WORK TO BE COMPLETED
Begin at the line containing "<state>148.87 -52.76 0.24" in the data below and go on through the line containing "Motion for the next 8", repeating each line exactly; include both ends and no other line.

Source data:

- - -

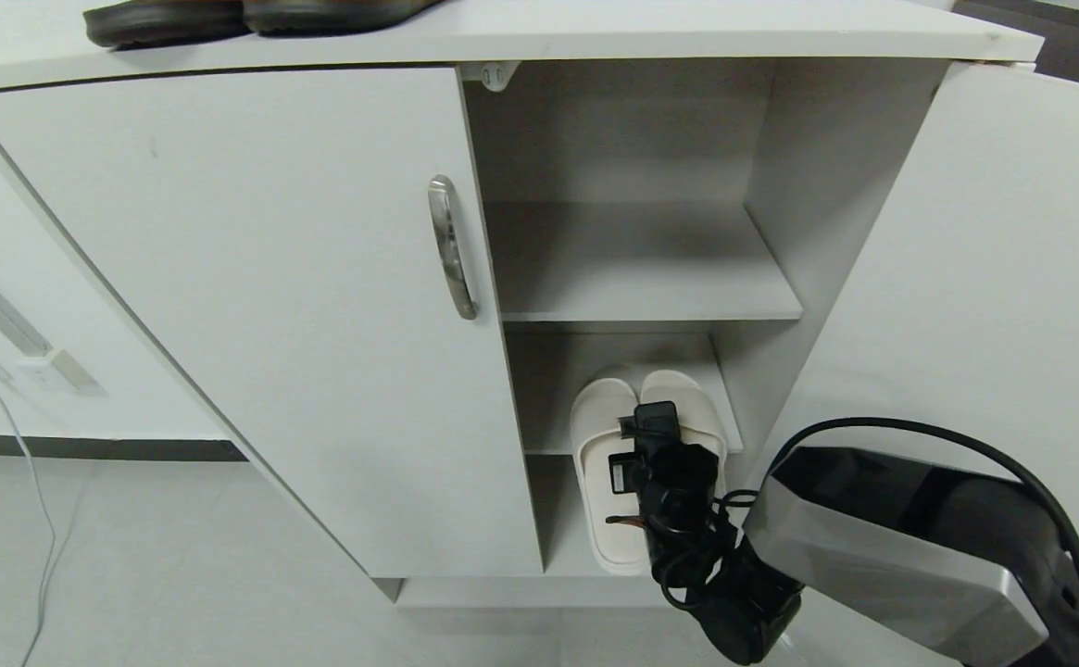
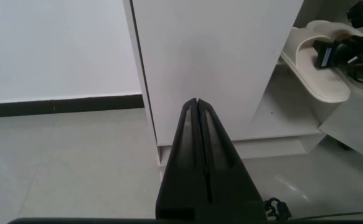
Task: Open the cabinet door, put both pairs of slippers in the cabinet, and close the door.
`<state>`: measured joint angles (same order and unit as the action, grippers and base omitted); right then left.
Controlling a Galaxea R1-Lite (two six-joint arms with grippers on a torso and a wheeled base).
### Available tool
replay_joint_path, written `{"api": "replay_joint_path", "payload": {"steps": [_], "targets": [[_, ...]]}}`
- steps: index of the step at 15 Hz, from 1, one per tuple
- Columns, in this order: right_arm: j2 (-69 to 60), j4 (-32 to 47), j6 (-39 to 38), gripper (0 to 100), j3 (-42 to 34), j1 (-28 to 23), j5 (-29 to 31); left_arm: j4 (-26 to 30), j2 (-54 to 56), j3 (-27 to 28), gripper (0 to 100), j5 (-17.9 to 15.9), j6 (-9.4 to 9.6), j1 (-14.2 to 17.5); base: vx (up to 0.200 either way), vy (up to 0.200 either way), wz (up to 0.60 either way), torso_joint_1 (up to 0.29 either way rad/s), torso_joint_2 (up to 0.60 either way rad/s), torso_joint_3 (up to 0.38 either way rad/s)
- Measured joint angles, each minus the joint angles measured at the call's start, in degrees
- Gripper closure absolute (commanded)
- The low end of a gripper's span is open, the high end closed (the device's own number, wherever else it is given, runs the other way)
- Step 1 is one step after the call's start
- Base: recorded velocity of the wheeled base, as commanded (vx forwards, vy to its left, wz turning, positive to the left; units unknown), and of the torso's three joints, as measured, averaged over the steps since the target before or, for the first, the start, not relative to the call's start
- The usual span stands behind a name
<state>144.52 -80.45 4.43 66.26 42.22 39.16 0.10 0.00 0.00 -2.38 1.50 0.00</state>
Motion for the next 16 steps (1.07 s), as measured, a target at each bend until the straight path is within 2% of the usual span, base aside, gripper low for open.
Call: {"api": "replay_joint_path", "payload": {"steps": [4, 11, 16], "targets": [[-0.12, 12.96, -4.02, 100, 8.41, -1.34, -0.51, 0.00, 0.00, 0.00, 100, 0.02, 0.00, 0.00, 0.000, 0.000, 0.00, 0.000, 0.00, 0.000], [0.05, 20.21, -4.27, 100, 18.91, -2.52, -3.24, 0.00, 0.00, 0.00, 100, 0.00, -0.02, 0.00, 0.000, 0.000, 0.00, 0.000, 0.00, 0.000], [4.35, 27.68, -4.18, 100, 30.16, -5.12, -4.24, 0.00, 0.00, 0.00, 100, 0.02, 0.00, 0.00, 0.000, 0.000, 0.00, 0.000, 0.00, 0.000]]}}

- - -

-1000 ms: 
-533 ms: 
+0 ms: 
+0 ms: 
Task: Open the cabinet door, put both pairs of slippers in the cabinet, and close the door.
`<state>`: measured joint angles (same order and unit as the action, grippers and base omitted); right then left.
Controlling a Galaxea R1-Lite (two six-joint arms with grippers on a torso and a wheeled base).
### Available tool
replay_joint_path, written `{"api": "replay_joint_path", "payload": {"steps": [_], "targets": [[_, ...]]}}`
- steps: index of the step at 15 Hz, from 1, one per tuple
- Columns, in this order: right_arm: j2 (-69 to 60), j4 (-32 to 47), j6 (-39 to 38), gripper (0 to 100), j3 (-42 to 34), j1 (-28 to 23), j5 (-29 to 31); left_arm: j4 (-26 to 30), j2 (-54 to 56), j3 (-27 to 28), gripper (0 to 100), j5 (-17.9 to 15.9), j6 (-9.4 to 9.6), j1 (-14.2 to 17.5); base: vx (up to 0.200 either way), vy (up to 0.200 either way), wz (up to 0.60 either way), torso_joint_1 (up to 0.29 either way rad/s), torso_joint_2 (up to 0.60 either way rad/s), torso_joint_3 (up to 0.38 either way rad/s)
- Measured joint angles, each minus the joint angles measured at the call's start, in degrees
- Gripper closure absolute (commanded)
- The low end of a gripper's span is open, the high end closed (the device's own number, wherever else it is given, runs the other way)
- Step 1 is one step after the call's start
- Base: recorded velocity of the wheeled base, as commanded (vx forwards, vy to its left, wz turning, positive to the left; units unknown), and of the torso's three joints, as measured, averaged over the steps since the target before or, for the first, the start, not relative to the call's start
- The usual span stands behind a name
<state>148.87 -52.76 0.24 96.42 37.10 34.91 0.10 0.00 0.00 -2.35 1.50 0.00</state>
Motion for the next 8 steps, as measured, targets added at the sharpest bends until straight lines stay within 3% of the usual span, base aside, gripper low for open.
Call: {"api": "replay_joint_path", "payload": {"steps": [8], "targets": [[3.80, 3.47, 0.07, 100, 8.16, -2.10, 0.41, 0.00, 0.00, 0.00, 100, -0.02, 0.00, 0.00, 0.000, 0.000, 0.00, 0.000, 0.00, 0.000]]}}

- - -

TASK OUTPUT
<state>148.87 -52.76 0.24 96.42 37.10 34.91 0.10 0.00 0.00 -2.35 1.50 0.00</state>
Motion for the next 8 steps, as measured, targets added at the sharpest bends until straight lines stay within 3% of the usual span, base aside, gripper low for open.

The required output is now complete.